Kasten öldürme suçunun ihmal davranışla işlenmesi halinde kişi hakkında, temel ceza olarak, ağırlaştırılmış müebbet hapis cezası yerine yirmi yıldan yirmi beş yıla kadar, müebbet hapis cezası yerine on beş yıldan yirmi yıla kadar, diğer hallerde ise on yıldan on beş yıla kadar hapis cezasına hükmolunabileceği gibi, cezada indirim de yapılmayabilir.

Kasten Öldürme Suçunun Özel Görünüşleri

Kasten öldürme suçu incelenirken suç genel teorisine göre yukarıda sayıldığı üzere maddi ve manevi unsurların üzerinde durulmuştur.

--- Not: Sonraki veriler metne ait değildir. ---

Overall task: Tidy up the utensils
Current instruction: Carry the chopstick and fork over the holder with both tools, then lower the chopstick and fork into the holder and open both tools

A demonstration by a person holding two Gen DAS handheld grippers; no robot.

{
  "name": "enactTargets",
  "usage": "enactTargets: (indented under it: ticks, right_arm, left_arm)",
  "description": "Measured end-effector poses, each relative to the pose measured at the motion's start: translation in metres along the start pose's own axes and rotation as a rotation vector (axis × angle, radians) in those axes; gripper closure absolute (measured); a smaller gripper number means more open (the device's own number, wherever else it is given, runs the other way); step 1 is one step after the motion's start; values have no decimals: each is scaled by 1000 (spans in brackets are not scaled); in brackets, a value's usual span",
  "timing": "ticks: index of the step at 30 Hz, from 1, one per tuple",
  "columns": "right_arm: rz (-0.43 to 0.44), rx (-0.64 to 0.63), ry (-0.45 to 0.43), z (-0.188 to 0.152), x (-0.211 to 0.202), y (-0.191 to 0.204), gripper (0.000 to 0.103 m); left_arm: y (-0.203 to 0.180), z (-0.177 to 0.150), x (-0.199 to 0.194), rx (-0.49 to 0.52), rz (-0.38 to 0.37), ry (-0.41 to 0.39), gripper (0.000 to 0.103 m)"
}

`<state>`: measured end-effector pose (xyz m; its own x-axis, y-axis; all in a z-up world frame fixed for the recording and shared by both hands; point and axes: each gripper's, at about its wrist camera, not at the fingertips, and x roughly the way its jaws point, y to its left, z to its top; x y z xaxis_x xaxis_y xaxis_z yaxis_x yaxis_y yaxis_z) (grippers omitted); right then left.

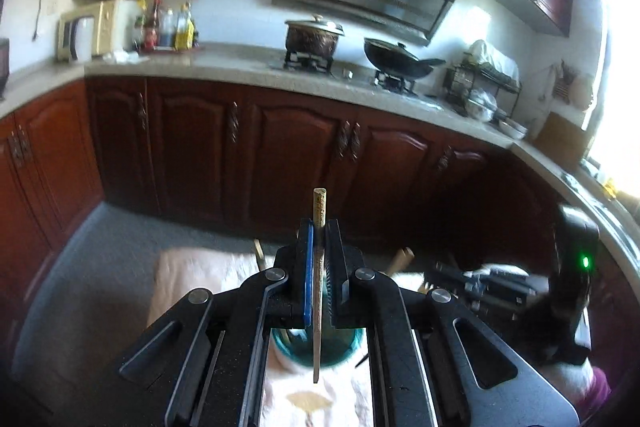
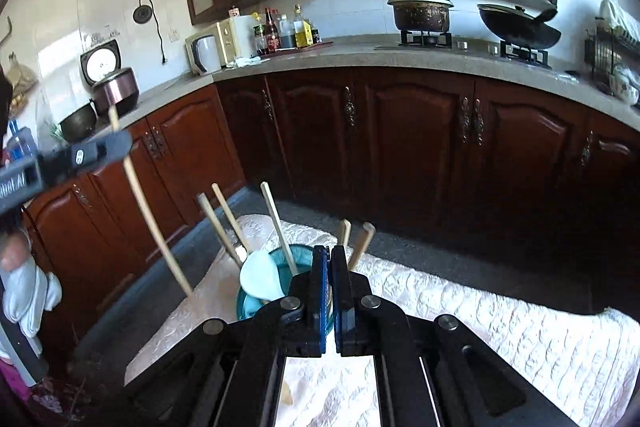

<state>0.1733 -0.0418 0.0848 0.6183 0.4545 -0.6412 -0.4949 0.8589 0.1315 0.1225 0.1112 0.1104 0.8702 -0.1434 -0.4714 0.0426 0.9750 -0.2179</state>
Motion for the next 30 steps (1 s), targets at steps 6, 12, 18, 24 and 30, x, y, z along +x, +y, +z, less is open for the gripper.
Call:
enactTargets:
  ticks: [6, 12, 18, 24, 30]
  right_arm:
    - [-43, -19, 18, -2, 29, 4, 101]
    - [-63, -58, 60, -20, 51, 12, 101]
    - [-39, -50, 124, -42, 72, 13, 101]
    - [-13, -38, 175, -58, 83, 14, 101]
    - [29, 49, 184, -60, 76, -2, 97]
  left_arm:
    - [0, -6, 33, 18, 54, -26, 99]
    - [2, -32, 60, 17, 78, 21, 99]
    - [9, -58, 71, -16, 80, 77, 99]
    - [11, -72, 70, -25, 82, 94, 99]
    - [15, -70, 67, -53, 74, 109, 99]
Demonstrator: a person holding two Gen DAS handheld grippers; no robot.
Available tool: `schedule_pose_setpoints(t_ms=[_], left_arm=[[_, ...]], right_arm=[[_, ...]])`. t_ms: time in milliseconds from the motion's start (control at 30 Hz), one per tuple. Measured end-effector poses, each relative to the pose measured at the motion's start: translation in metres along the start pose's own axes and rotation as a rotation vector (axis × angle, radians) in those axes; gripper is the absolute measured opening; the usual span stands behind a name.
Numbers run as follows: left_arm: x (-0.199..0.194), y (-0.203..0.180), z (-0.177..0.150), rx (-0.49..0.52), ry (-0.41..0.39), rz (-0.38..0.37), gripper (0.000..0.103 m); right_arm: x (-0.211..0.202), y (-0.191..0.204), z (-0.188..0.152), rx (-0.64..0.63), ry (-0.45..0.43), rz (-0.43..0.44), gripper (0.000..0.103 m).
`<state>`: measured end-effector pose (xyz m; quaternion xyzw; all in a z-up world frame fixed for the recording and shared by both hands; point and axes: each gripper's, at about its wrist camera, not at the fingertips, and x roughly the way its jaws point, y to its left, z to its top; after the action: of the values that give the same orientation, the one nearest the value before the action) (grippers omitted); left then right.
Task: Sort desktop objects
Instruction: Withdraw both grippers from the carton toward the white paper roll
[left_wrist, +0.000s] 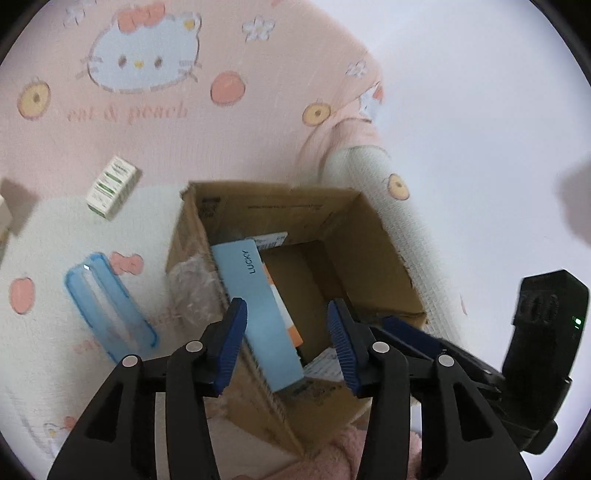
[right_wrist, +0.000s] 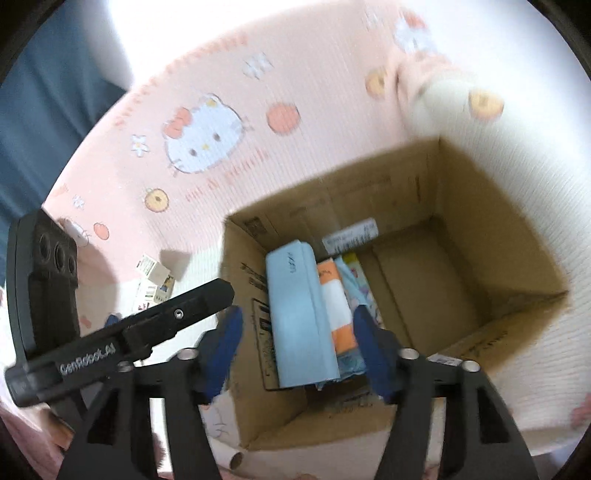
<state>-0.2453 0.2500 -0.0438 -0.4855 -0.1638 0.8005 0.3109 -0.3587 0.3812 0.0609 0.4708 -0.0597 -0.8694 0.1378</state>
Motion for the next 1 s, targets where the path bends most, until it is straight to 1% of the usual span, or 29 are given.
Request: schedule_pose_setpoints(t_ms=[67,133,167,267,400,500,533,600,633,667,733,767,833,933,967,1000], left_arm=[[-0.021,0.003,-0.006,0.027,-0.036,0.009,0.058],[-0.042,0.01,-0.014,0.057,-0.069,0.04,0.06],[-0.052,0.015,-0.019,0.072,-0.085,0.068,0.06],[-0.078,0.037,-0.034,0.083,-0.122,0.15,0.06],[-0.102,0.075,-0.05,0.043,-0.123,0.228,0.06],[-0.115,0.106,-0.067,0.01,-0.109,0.299,0.06],[-0.118,0.115,-0.073,-0.002,-0.1,0.311,0.06],[-0.124,0.137,-0.086,-0.037,-0.069,0.328,0.06],[-0.127,0.146,-0.092,-0.06,-0.054,0.332,0.06],[-0.129,0.155,-0.098,-0.088,-0.042,0.325,0.06],[-0.134,0.171,-0.11,-0.134,-0.04,0.306,0.06],[-0.137,0.177,-0.116,-0.148,-0.052,0.309,0.06],[-0.135,0.186,-0.127,-0.174,-0.06,0.339,0.06],[-0.123,0.197,-0.138,-0.211,-0.014,0.311,0.059],[-0.117,0.199,-0.142,-0.215,0.007,0.304,0.054],[-0.114,0.199,-0.147,-0.21,0.012,0.31,0.041]], right_arm=[[-0.014,0.017,-0.007,-0.035,-0.034,-0.003,0.062],[-0.022,0.032,-0.017,-0.056,-0.049,0.033,0.067],[-0.025,0.038,-0.022,-0.055,-0.053,0.052,0.069],[-0.024,0.056,-0.039,-0.047,-0.064,0.131,0.069],[-0.009,0.08,-0.059,-0.043,-0.041,0.183,0.069],[0.006,0.099,-0.078,0.005,0.006,0.222,0.069],[0.013,0.107,-0.085,0.026,0.031,0.255,0.069],[0.026,0.122,-0.098,0.033,0.073,0.321,0.069],[0.034,0.13,-0.105,0.034,0.105,0.342,0.069],[0.04,0.136,-0.109,0.033,0.132,0.344,0.069],[0.055,0.142,-0.119,0.045,0.209,0.322,0.069],[0.061,0.141,-0.124,0.064,0.235,0.314,0.069],[0.069,0.136,-0.133,0.097,0.251,0.304,0.069],[0.077,0.123,-0.149,0.164,0.295,0.269,0.069],[0.078,0.12,-0.154,0.188,0.302,0.27,0.069],[0.08,0.116,-0.161,0.222,0.31,0.277,0.069]])
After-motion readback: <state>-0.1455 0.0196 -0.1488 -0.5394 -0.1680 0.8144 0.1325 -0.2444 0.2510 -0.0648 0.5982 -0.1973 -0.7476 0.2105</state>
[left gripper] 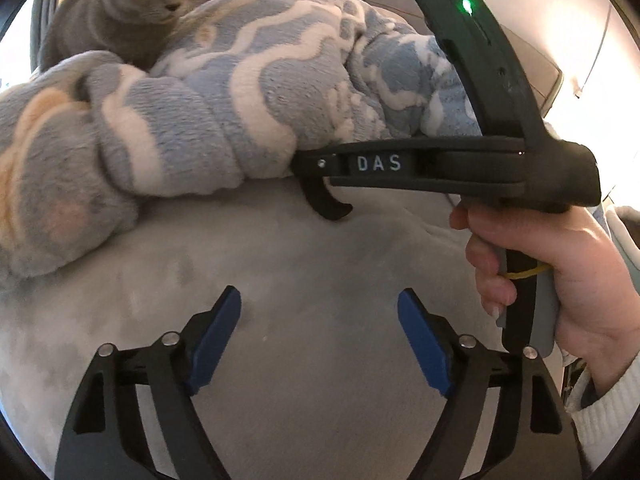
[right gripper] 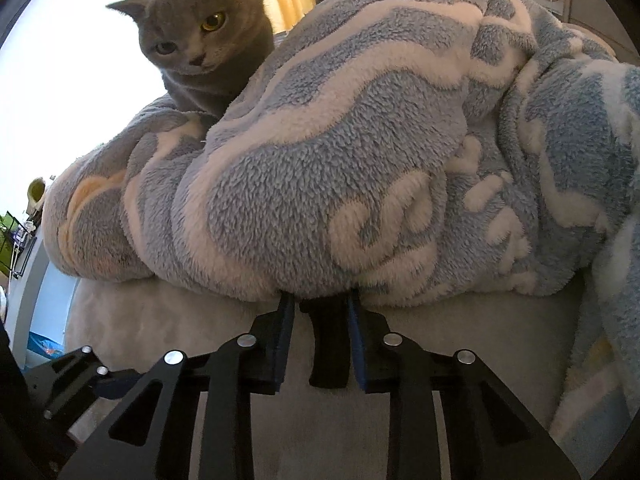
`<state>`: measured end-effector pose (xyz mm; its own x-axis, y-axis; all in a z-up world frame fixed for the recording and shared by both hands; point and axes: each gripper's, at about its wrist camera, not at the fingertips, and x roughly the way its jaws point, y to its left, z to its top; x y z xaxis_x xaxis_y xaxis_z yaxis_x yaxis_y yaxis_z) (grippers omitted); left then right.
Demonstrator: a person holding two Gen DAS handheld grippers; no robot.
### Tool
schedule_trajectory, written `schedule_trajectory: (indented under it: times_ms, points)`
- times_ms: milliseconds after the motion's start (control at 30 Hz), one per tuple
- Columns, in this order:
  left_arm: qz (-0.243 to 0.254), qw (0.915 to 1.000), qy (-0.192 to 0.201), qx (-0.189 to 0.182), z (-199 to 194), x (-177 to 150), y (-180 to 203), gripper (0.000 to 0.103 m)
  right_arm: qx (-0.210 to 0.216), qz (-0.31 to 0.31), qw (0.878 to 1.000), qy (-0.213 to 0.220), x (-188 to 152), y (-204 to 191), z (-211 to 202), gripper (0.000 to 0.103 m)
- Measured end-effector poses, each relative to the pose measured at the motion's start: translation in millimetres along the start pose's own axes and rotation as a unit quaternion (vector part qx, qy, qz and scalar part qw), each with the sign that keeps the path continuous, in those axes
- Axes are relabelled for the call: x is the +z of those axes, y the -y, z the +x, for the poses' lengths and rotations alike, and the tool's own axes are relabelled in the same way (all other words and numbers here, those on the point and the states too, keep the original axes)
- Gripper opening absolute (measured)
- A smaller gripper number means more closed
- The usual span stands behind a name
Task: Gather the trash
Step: 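Close the right tool on the black strip on the bed, then lift the black strip with the right tool and carry it toward the bin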
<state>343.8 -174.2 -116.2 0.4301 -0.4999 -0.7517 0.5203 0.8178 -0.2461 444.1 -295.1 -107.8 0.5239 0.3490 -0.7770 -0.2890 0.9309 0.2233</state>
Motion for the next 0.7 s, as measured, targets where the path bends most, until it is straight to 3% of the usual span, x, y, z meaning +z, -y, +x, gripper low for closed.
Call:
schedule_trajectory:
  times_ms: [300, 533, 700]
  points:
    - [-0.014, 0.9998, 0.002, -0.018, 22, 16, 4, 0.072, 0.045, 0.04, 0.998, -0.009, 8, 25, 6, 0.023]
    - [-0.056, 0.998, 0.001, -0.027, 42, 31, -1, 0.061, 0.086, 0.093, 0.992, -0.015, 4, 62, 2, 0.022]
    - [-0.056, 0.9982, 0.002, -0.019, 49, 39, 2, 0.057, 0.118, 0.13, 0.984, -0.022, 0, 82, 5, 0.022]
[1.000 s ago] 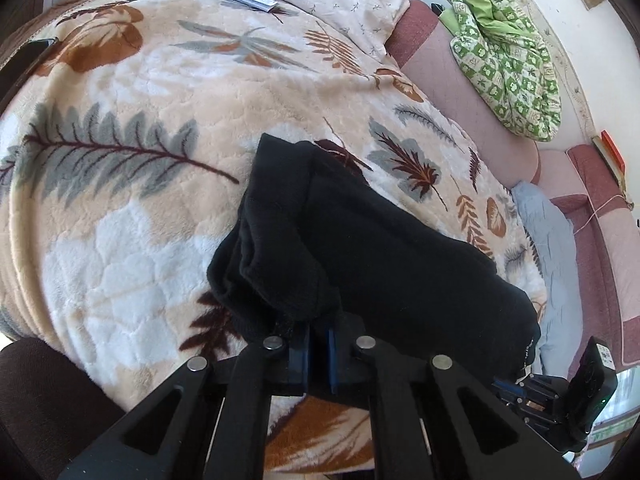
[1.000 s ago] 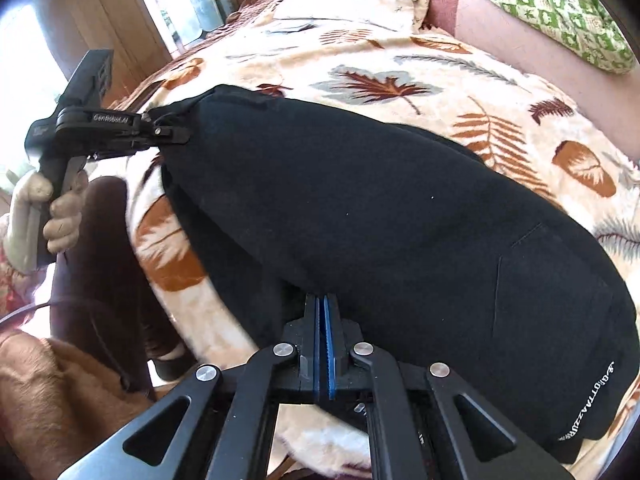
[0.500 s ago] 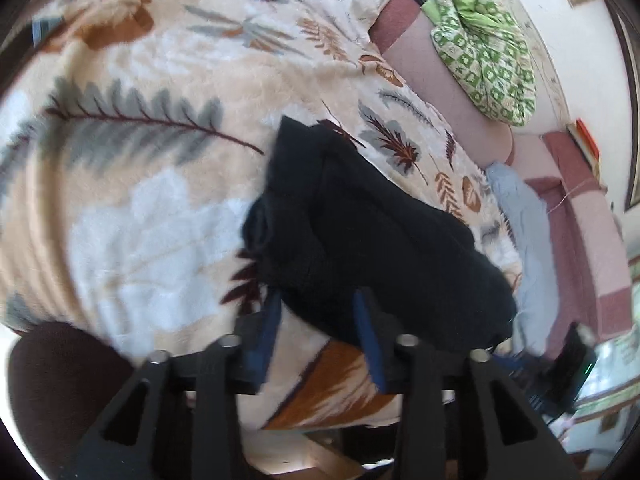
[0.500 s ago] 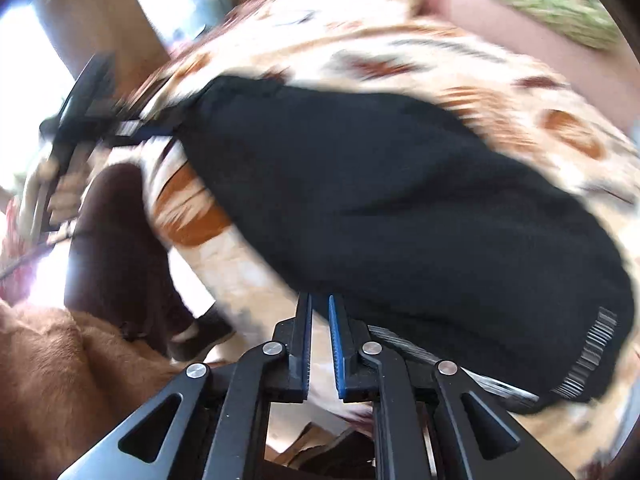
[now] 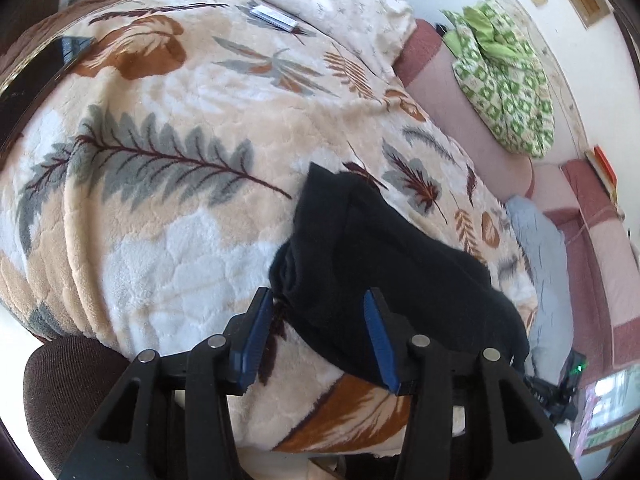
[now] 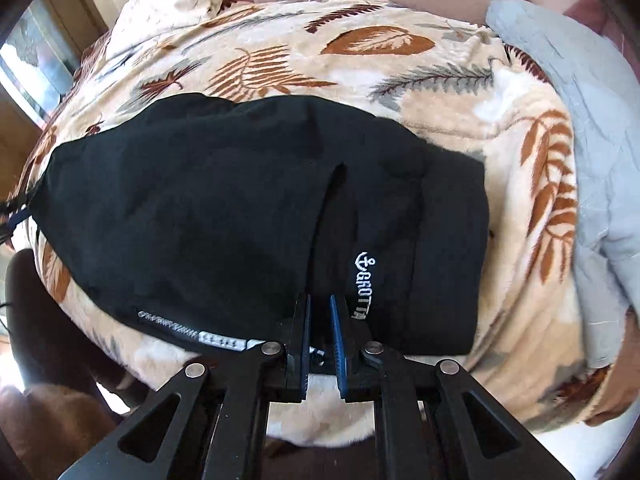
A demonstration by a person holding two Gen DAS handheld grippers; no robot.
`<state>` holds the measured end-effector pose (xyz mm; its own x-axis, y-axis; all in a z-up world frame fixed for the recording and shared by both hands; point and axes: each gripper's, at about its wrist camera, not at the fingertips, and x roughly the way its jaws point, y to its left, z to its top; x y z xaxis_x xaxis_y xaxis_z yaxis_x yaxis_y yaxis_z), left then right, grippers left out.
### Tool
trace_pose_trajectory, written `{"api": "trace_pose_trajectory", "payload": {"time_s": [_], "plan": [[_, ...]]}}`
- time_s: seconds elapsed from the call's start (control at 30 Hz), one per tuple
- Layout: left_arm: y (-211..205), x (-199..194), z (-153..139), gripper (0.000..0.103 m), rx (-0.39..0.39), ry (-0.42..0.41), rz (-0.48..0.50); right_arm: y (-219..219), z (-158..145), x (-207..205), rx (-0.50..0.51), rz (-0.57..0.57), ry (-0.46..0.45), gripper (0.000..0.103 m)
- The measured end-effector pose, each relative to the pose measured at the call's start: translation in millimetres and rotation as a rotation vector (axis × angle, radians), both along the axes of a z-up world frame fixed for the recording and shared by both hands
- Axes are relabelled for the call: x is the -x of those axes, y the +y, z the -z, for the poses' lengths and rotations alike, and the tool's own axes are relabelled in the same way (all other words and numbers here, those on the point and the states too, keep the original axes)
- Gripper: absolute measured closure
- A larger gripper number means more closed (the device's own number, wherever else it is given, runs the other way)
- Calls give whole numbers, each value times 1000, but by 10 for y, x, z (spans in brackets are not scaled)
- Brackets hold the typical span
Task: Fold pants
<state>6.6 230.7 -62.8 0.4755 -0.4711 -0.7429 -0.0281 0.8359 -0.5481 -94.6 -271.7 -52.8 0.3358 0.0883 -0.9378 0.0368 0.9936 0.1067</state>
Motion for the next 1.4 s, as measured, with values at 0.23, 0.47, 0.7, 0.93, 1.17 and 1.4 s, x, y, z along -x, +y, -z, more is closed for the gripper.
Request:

Bu anlatılan kurumlar, insanlar tarafından işlenen ve suç sayılan bütün fiilleri tipik olarak cezalandırmaya yeterli görülmemiş, bu yüzden özel görünüş biçimleri de düzenlenmiştir. Anlatılan bütün unsurların suçun işlenişinde var olması demek kişinin her koşulda cezalandırılabileceği anlamına gelmemekte, bazı ek şartların varlığı aranmaktadır. Kasten öldürme suçunun özel görünüşleri iştirak, içtima ve teşebbüs hali olarak düzenlenmiştir, yazımızın devamında bu durumlar ele alınmıştır.

  • Teşebbüs

Kasten öldürme suçunun tamamlanabilmesi ölümün gerçekleşmesine bağlıdır. Failin öldürme için hareketini tamamlaması sonucunda failin elinde olmayan nedenlerle ölümün gerçekleşmemesi durumunda teşebbüs durumundan söz edilecektir.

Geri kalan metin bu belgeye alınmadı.